#### Dataset excerpt

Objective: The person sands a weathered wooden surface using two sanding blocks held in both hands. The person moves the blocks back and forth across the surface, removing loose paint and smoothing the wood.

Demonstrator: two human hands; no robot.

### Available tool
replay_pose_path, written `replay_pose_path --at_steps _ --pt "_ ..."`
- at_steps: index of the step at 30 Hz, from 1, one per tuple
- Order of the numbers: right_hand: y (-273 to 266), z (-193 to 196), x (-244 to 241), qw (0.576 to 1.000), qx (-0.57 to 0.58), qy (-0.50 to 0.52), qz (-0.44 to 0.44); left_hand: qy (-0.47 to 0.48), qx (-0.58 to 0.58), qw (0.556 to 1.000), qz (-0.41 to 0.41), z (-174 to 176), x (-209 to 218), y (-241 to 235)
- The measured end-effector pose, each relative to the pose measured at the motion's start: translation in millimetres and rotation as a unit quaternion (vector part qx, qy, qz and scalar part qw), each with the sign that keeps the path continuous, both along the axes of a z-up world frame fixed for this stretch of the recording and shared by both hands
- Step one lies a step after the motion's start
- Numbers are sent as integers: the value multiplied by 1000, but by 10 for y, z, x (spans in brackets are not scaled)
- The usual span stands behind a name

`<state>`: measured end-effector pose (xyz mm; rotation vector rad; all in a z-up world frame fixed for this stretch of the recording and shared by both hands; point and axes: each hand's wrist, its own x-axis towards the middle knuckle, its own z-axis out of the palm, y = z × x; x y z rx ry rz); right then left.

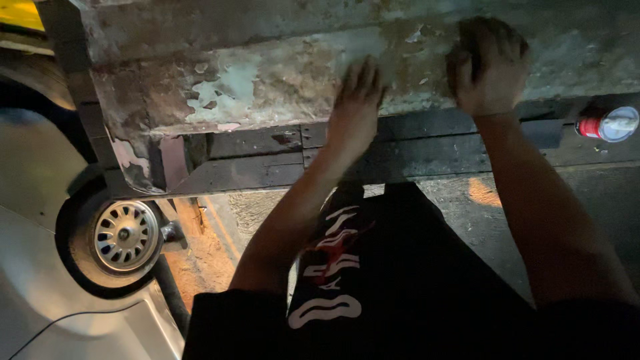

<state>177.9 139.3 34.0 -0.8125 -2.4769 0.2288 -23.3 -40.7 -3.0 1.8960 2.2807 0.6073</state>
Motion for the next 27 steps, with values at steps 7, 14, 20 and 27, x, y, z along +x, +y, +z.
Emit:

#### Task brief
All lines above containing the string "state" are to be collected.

#### Task solution
`<state>`: measured end-effector pose (xyz mm; rotation vector rad; all in a z-up world frame fixed for this stretch of the recording and shared by both hands; point and axes: each hand's wrist, its own x-axis towards the middle knuckle, its own z-axis out of the palm, y = z × x; x y z rx ry rz); right then left.
<state>177.9 139.3 34.0 -0.8125 -2.4769 0.2288 -23.3 -40.7 -3.0 1.8960 2.2807 0.6073</state>

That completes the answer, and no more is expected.